━━━ Records provided
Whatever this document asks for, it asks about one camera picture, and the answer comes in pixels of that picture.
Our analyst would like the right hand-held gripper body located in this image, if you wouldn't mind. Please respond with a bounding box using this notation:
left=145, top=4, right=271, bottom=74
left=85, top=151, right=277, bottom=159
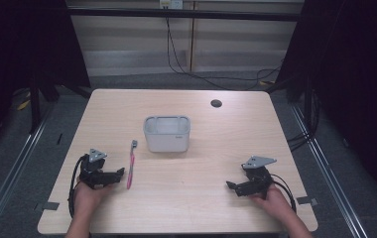
left=236, top=155, right=278, bottom=198

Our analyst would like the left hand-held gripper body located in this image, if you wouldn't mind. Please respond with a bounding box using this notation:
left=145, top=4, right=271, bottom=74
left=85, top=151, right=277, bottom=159
left=78, top=148, right=117, bottom=190

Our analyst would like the pink toothbrush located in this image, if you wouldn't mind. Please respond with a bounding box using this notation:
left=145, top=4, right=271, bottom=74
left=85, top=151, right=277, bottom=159
left=126, top=139, right=139, bottom=190

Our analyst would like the grey plastic container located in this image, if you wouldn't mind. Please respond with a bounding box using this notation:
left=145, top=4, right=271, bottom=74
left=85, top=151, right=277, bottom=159
left=142, top=114, right=191, bottom=154

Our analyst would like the person's left hand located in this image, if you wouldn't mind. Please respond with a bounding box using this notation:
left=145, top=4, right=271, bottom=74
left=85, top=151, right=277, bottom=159
left=73, top=180, right=114, bottom=220

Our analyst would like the person's right hand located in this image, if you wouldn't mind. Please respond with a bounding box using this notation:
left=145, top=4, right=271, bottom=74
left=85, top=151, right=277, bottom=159
left=249, top=183, right=294, bottom=220

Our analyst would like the grey tape strip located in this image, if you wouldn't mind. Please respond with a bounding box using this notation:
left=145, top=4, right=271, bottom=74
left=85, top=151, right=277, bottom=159
left=296, top=195, right=319, bottom=207
left=33, top=200, right=61, bottom=213

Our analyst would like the black metal stand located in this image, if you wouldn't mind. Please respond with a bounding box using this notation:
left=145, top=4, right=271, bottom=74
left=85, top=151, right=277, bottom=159
left=28, top=72, right=62, bottom=135

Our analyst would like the yellow floor tape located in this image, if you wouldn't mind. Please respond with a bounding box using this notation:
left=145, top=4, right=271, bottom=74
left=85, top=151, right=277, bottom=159
left=16, top=91, right=33, bottom=111

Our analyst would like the black curtain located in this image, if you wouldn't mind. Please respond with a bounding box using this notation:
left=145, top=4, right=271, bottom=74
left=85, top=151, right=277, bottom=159
left=275, top=0, right=377, bottom=212
left=0, top=0, right=91, bottom=167

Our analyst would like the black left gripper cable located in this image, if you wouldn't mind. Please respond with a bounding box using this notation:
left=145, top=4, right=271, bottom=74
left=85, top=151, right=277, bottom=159
left=67, top=154, right=89, bottom=219

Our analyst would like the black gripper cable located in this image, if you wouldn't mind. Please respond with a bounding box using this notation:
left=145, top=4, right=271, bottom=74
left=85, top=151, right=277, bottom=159
left=67, top=154, right=89, bottom=219
left=270, top=173, right=298, bottom=214

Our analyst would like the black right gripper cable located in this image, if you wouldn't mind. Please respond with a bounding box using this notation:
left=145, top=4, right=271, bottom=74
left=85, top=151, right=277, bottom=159
left=270, top=173, right=298, bottom=214

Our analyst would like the black cable bundle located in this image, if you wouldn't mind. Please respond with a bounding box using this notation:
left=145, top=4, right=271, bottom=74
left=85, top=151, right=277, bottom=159
left=287, top=88, right=321, bottom=153

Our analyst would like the metal floor rail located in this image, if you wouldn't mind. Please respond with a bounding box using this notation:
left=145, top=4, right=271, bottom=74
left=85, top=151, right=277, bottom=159
left=290, top=104, right=370, bottom=238
left=0, top=108, right=56, bottom=238

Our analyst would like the black floor cable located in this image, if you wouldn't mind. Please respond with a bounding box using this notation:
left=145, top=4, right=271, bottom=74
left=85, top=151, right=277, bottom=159
left=165, top=16, right=283, bottom=91

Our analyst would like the black horizontal frame bar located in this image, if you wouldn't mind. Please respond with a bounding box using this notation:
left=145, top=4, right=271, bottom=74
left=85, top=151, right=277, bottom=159
left=66, top=7, right=303, bottom=23

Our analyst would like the white wall socket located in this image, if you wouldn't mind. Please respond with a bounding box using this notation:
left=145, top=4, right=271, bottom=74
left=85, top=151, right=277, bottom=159
left=159, top=0, right=185, bottom=10
━━━━━━
[Exercise requirements]
From the material given, work out how many lines hold the string "gripper"; state that number and nothing further.

[Solution to the exercise]
5